A CuInSe ₂ thin film 5 is formed [(d) in the figure].

CuInSe ₂ thin film 5 formed by this method
Has a good adhesive force at the interface with the lower electrode 2 on the substrate 1, and has a particle size of about 3 μm, which is larger than about 1 μm of the CuInSe ₂ thin film obtained from the Cu—In—Se mixed film of the conventional method and is a good film. was gotten. In addition, the lines 21 and 22 in FIG.
CuInSe ₂ thin film obtained by the conventional method without containing
The open circuit voltage V _OC and the conversion efficiency E _ff of the solar cell prototyped using are shown. The solar cell using CuInSe ₂ thin film of this method has a high open circuit voltage and a good conversion efficiency of 12% or more.

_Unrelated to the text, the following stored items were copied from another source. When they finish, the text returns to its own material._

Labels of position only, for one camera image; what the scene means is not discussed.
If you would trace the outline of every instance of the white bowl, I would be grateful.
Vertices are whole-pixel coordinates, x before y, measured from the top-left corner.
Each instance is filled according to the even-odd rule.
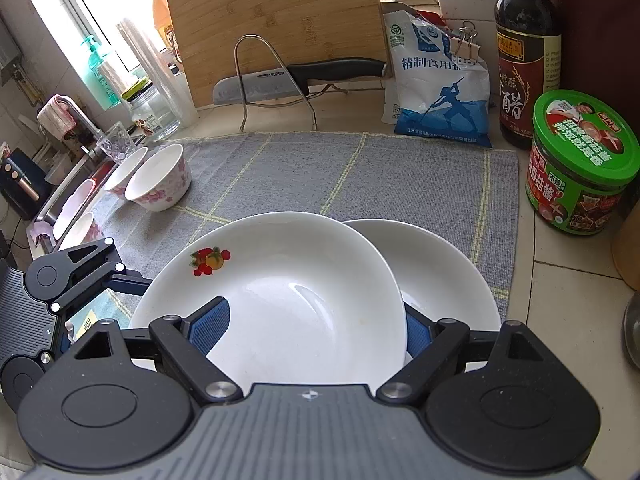
[[[118,198],[126,200],[124,192],[127,189],[127,184],[138,168],[144,164],[148,151],[149,149],[143,146],[124,159],[107,179],[104,190],[108,193],[113,193]]]
[[[191,263],[206,248],[230,259],[210,256],[210,267],[223,265],[202,272]],[[364,383],[375,392],[404,364],[406,317],[389,266],[330,218],[266,213],[204,235],[153,280],[130,326],[186,317],[216,296],[228,299],[230,323],[207,357],[245,393],[258,382]]]
[[[163,211],[178,202],[191,183],[191,169],[180,144],[155,153],[127,184],[125,197],[149,211]]]
[[[494,295],[476,266],[444,238],[393,220],[345,222],[385,257],[404,300],[437,321],[452,317],[472,330],[500,330]]]
[[[66,199],[65,205],[62,206],[62,211],[53,225],[53,237],[56,240],[60,240],[65,233],[66,228],[76,216],[76,213],[80,211],[84,201],[91,195],[94,190],[95,180],[88,178],[74,191],[73,195]]]
[[[63,251],[70,247],[94,242],[100,238],[104,238],[104,236],[95,222],[94,214],[89,211],[84,213],[69,229],[58,250]]]

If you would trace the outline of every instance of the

As another method, as for the Cu / In laminated film, Se is simultaneously formed at the time of Cu formation, and the Cu film thickness is about 1 /
After the supply of Se was stopped at around 2, Cu was formed to a specified film thickness, then
In may be formed. Line 23, 24 in FIG. 2, a solar cell using the CuInSe ₂ thin film thus obtained, simply open the solar cell using the CuInSe ₂ thin film obtained by the conventional method selenide a Cu / In stacked film The voltage and conversion efficiency are shown for comparison. In addition, the AgInSe ₂ selenide method, CuInS _2, AgInS
_The same effect can be obtained when the film of _{2 is formed} by the sulfurization method.

[0011]

INDUSTRIAL APPLICABILITY I-III containing a Group VI element only near the substrate
By heat-treating the element laminated film and the mixed film in an atmosphere containing Se, it is possible to prevent the volume expansion near the substrate, and the I-III-VI ₂ group compound is formed early only in the vicinity of the substrate during the temperature rising process. Therefore, the production of the group VI element compound can be suppressed. Further, since the group VI element exists only near the substrate, the film surface can be grown to a large particle size by reaction with a gaseous group VI element, for example, Se thermally decomposed from H ₂ Se, and the efficiency of the solar cell is increased. Can be improved.

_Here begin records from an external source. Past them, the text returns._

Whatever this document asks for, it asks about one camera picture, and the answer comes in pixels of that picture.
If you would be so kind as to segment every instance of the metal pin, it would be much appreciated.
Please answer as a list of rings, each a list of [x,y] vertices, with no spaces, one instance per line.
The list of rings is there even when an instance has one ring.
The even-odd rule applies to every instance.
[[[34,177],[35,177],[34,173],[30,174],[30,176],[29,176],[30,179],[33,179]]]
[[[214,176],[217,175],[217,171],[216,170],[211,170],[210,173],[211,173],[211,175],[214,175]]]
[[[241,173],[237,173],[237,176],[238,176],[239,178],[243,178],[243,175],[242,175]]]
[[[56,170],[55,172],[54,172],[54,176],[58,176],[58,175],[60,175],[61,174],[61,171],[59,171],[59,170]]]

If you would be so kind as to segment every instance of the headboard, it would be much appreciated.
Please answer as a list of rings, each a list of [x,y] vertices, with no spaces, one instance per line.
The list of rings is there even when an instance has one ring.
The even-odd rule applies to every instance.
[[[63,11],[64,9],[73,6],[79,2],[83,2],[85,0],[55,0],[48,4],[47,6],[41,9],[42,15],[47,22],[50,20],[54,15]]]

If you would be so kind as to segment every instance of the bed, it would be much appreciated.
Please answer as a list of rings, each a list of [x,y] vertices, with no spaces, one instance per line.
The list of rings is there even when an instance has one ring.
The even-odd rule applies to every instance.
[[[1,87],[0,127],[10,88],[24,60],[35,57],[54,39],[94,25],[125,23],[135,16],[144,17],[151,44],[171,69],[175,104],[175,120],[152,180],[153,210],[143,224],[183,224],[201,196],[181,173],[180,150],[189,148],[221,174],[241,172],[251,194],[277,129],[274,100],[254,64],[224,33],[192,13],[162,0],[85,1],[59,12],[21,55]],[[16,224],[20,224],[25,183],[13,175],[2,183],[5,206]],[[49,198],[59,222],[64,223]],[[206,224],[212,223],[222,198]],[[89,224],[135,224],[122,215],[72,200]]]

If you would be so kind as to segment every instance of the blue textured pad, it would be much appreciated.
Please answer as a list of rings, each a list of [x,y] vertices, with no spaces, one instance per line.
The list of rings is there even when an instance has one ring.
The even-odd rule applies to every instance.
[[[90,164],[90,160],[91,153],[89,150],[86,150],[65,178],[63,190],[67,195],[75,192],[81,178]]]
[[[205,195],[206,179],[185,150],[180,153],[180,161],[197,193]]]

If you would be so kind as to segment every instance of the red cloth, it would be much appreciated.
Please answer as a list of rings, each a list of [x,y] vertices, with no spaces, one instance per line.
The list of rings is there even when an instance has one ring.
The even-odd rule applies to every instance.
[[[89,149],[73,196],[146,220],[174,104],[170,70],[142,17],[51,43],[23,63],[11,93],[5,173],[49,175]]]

[Brief description of drawings]

FIG. 1 shows a CuInSe ₂ film forming process in one embodiment of the present invention.
Sectional views shown in order from (a) to (d)

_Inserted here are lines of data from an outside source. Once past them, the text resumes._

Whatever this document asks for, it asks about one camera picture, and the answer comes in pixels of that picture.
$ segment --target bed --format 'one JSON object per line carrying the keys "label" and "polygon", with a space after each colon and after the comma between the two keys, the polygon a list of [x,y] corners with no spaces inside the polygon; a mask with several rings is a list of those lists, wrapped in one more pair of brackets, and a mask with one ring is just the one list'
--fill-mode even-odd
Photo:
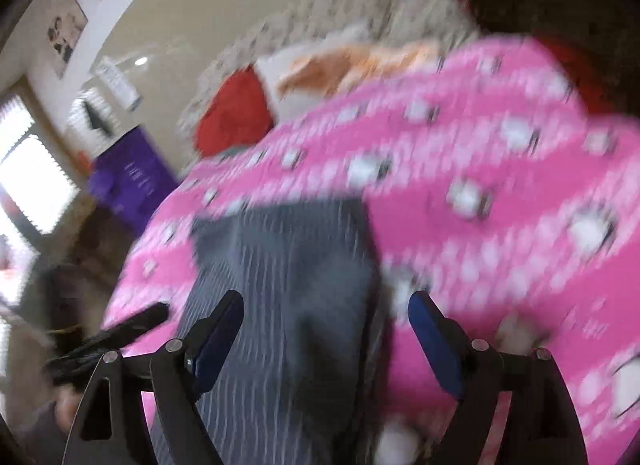
{"label": "bed", "polygon": [[[170,321],[126,353],[156,350],[174,335],[196,277],[195,217],[359,196],[384,275],[408,272],[415,286],[429,286],[471,337],[493,341],[513,311],[550,334],[545,346],[574,400],[590,463],[613,464],[640,428],[634,401],[623,405],[616,394],[640,345],[639,194],[633,118],[588,117],[533,39],[468,42],[440,62],[327,100],[246,152],[197,162],[130,251],[104,323],[168,301]],[[437,436],[453,403],[408,326],[410,292],[389,292],[384,410]],[[507,408],[505,396],[483,465],[495,459]],[[151,423],[152,398],[145,409]]]}

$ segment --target pink bedspread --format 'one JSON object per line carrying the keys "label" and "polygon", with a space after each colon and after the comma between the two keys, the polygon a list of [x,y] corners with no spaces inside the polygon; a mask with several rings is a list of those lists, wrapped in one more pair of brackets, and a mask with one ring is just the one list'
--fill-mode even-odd
{"label": "pink bedspread", "polygon": [[[376,160],[388,170],[370,170]],[[196,276],[195,215],[354,192],[369,206],[383,265],[428,280],[471,337],[491,340],[510,311],[552,333],[546,346],[590,463],[614,463],[640,428],[640,409],[616,416],[612,408],[612,373],[640,345],[640,131],[629,118],[588,119],[555,60],[530,39],[476,42],[440,67],[334,98],[233,159],[200,162],[132,248],[105,324],[165,300],[172,320],[127,353],[172,336]],[[594,216],[591,235],[607,232],[596,245],[574,229]],[[394,298],[386,405],[441,432],[452,402],[406,322],[407,301],[408,293]],[[485,463],[500,442],[503,400]]]}

FIG. 2 is a film formed by an embodiment of the present invention and a conventional method.
Comparative diagram of characteristics of solar cell with CuInSe ₂ thin film

[Explanation of symbols]

1 Glass substrate 2 Lower electrode 3 Cu-In-Se mixed film 4 Cu-In mixed film 5 CuInSe ₂ film

Claims (5)

[Claims] 1. A method of manufacturing a thin film solar cell having a group I-III-VI chalcopyrite ternary compound thin film on a substrate, comprising a group I element and a group III element of the periodic table, and a group VI element only on the substrate side. A method for manufacturing a thin-film solar cell, comprising: treating the substrate in an atmosphere of a Group VI element after forming an initial film containing Al. 2. The method for producing a thin film solar cell according to claim 1, wherein the amount of the group VI element contained in the initial film is not more than the sum of the amount of the group I element and the amount of the group III element. 3. The method for producing a thin film solar cell according to claim 1, wherein the initial film is a laminated film of each element. 4. The method for producing a thin film solar cell according to claim 1, wherein the initial film is a mixed film of each element. 5. The method for producing a thin film solar cell according to claim 1, wherein the substrate temperature during the initial film formation is 400 ° C. or lower.